In 1713 the plague came to Vienna again, with the towns of Sievering and Grinzing being particularly hard hit. While the numerous destructions and victims of the plague had hampered the development of the district area for a long time, a steady rise began in the second half of the 18th century. Due to the hilly terrain, large forested areas spread between the creeks and villages throughout the district, used as hunting grounds by the nobility. The topology also attracted wine growers. This combination increased the prosperity of the suburb, as noblemen built villas and hunting lodges whilst the burghers of Vienna relaxed at the Heurigen wine-gardens. The existing villages expanded, as the population increased. Oberdöbling in particular became attractive for the nobility and the Viennese citizens. Those who could afford it built a second home here. Similar to Hietzing, which benefited from its proximity to Schönbrunn Palace, the cornerstone for a special development of the suburb was laid here. Between 1765 and 1786, five new streets were built in Oberdöbling and four hunting lodges were built in what is now the area of the district.

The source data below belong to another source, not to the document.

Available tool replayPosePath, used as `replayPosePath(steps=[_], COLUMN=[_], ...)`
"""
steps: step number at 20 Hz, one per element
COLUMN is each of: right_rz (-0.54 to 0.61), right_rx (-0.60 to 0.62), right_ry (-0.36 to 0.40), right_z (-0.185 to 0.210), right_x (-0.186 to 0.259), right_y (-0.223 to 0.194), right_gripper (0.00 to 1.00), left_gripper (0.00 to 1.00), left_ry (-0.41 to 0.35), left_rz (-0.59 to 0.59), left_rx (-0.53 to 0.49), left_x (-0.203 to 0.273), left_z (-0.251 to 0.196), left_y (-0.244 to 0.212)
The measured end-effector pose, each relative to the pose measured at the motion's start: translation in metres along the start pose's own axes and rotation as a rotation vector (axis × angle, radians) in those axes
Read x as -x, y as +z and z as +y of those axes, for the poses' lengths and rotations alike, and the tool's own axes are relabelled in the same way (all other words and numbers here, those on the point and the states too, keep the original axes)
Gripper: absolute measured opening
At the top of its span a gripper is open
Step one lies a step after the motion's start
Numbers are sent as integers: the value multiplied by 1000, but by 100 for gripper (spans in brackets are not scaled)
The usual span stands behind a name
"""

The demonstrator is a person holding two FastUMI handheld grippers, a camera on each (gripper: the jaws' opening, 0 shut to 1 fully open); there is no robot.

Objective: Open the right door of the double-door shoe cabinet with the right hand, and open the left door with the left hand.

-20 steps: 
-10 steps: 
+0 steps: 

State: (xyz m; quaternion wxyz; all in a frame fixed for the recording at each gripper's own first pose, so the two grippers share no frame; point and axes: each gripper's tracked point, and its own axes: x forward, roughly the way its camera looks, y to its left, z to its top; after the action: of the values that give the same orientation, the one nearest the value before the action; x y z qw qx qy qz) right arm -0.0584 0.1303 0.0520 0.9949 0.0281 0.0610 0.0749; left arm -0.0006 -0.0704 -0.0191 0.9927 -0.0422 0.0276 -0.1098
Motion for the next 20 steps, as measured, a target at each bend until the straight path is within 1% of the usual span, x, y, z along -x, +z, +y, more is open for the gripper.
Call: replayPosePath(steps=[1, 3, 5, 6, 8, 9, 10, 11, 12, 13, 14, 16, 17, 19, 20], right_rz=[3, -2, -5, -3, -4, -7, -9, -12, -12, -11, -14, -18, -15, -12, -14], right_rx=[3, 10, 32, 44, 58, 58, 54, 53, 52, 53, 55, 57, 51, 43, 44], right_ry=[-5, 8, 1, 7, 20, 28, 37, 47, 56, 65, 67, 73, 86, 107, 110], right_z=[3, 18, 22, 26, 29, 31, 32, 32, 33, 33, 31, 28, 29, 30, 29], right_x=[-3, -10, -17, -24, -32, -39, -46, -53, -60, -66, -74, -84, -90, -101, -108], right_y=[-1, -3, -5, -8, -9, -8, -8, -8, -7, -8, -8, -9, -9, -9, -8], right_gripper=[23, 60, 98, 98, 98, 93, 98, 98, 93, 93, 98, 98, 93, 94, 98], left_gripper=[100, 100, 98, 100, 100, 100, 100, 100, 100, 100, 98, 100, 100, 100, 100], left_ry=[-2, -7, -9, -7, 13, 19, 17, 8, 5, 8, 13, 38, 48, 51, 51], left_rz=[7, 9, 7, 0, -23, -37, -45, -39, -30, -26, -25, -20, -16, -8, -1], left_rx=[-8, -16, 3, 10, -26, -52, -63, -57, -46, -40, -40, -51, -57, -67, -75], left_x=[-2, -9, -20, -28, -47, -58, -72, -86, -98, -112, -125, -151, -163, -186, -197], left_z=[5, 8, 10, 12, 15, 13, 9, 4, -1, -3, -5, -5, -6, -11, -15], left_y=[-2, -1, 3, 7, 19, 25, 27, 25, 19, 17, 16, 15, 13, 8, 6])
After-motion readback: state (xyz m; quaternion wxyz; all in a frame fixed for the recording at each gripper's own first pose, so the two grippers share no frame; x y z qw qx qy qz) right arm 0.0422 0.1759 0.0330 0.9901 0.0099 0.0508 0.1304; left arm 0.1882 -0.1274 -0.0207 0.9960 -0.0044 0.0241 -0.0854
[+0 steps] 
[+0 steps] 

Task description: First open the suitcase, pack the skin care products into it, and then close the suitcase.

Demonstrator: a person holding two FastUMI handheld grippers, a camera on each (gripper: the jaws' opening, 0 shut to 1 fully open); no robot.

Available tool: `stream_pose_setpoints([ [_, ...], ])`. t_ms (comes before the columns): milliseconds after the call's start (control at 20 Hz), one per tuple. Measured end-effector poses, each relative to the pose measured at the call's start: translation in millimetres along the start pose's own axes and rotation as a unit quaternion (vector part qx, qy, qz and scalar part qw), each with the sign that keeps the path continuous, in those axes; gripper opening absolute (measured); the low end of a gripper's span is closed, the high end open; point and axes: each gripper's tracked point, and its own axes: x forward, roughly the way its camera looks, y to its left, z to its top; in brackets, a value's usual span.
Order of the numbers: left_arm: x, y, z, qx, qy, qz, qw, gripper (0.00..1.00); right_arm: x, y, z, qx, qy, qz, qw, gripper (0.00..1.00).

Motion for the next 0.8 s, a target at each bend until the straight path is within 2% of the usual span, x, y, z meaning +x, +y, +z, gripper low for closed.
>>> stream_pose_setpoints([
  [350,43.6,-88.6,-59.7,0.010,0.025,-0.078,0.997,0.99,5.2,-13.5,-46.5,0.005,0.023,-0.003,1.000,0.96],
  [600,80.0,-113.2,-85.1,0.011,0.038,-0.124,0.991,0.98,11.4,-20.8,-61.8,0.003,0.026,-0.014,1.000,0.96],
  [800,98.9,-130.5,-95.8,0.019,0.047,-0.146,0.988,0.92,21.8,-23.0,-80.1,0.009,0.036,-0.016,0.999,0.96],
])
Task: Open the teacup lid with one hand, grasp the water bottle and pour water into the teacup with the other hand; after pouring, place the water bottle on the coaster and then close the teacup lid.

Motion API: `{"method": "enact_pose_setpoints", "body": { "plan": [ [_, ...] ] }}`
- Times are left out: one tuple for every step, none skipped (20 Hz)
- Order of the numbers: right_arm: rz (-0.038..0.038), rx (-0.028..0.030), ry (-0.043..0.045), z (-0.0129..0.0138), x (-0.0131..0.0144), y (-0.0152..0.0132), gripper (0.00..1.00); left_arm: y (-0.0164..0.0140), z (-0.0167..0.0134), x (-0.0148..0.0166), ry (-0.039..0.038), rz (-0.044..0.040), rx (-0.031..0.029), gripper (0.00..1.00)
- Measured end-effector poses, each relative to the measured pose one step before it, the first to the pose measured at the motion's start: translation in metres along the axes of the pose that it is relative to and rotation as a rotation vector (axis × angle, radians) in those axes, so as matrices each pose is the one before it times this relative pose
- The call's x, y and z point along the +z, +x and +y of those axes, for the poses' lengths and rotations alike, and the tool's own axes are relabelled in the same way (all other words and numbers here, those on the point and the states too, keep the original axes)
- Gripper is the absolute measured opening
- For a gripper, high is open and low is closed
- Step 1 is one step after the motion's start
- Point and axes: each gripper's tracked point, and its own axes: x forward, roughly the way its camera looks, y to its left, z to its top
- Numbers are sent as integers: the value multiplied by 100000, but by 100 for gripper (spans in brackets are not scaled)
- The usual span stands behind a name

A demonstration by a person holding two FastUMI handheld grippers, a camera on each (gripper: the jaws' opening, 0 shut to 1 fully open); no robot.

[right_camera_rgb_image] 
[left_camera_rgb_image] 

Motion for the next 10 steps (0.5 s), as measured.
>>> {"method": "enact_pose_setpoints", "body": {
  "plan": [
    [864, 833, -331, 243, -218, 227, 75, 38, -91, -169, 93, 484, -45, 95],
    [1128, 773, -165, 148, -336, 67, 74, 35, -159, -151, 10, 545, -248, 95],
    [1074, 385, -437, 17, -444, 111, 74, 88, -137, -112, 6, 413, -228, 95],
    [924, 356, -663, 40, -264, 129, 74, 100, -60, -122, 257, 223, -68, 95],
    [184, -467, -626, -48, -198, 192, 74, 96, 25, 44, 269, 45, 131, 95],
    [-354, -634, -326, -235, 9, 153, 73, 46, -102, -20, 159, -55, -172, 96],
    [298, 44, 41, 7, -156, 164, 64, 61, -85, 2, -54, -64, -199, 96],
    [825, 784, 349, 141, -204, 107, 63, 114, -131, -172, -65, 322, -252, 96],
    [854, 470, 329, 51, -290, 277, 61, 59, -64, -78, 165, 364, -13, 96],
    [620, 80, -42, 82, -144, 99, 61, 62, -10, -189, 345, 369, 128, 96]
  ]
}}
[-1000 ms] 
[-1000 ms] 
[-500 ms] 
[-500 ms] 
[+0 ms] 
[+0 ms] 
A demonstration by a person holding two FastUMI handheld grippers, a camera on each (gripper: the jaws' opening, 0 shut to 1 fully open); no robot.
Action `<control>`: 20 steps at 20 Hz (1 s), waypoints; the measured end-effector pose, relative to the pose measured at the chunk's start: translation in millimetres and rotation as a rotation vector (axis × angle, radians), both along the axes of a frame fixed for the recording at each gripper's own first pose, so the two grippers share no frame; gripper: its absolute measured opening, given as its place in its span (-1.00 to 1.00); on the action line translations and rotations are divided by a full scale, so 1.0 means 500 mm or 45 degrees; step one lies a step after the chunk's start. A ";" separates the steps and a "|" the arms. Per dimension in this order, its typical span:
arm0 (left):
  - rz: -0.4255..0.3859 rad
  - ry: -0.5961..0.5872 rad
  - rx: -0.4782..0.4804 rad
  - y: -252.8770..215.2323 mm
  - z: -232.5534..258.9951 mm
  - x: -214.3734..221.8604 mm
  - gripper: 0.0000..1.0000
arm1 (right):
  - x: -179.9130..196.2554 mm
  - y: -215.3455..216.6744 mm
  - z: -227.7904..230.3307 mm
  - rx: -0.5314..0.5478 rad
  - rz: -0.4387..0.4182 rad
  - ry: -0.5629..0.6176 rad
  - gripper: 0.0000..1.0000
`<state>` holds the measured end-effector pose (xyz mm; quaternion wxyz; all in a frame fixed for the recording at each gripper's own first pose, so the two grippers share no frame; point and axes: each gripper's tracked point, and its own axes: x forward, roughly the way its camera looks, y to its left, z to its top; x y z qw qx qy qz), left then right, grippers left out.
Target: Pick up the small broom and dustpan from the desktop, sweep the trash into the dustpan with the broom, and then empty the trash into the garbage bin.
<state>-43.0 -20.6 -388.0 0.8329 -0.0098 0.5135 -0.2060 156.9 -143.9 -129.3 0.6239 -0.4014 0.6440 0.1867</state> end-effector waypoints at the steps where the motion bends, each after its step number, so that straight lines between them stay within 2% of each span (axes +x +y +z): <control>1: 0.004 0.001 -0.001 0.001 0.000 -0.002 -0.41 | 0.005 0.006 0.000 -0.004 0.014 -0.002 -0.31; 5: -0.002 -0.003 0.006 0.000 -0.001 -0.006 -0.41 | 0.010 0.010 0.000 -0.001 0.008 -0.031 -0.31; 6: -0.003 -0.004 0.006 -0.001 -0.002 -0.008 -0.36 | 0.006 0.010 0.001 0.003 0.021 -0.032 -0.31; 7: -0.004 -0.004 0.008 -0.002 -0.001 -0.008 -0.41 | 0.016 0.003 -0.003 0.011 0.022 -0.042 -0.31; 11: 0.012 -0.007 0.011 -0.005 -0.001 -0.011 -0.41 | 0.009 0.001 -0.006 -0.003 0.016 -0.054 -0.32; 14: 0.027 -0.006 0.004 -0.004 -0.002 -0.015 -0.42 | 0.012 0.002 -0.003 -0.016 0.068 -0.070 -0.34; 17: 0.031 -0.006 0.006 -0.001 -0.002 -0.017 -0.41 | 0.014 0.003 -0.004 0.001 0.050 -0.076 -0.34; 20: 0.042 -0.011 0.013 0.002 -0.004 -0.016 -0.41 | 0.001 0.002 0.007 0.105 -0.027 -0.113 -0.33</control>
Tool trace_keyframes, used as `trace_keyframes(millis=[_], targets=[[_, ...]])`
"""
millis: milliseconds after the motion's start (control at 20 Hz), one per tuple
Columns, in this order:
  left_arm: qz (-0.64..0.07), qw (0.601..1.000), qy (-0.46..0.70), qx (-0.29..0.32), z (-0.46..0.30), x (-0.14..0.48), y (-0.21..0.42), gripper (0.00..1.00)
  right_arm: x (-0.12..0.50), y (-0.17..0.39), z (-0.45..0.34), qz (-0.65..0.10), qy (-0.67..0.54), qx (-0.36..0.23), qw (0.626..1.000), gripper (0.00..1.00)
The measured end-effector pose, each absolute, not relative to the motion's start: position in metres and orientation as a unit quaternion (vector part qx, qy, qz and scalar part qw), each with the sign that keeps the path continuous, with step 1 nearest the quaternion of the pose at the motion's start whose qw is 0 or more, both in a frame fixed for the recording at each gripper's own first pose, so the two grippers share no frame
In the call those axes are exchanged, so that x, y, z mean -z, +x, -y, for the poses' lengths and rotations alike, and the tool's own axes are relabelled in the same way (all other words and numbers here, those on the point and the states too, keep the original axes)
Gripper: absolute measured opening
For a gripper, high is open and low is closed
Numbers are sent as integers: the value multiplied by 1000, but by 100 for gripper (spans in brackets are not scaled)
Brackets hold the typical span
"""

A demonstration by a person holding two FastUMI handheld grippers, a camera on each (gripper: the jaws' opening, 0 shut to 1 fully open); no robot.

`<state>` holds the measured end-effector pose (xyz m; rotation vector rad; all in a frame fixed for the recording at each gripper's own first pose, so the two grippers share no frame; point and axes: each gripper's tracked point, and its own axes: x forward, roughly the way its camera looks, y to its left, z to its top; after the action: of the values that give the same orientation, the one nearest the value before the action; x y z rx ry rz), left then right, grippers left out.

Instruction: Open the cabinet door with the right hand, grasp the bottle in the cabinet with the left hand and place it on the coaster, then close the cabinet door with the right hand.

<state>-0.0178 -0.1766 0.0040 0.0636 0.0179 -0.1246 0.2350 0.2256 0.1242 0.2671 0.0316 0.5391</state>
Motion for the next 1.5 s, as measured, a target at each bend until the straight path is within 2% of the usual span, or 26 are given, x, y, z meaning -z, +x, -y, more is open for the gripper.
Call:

The abolition of numerous orders by Joseph II also had an effect on the manors in Döbling. The confiscated assets of the Camaldolese (Kahlenberg), the Tulln nunnery (Oberdöbling) and the Gaming monastery (Untersievering) were used to set up the parishes of Nussdorf and Grinzing as well as the creation of the Döbling cemetery could be financed. The town of Josefsdorf also owes its existence to the abolition of the Camaldolese monastery on Kahlenberg. Through the parish reform of Joseph II, the parishes of Oberdöbling, Nussdorf and Neustift am Walde, which were now independent of Heiligenstadt, gained their independence.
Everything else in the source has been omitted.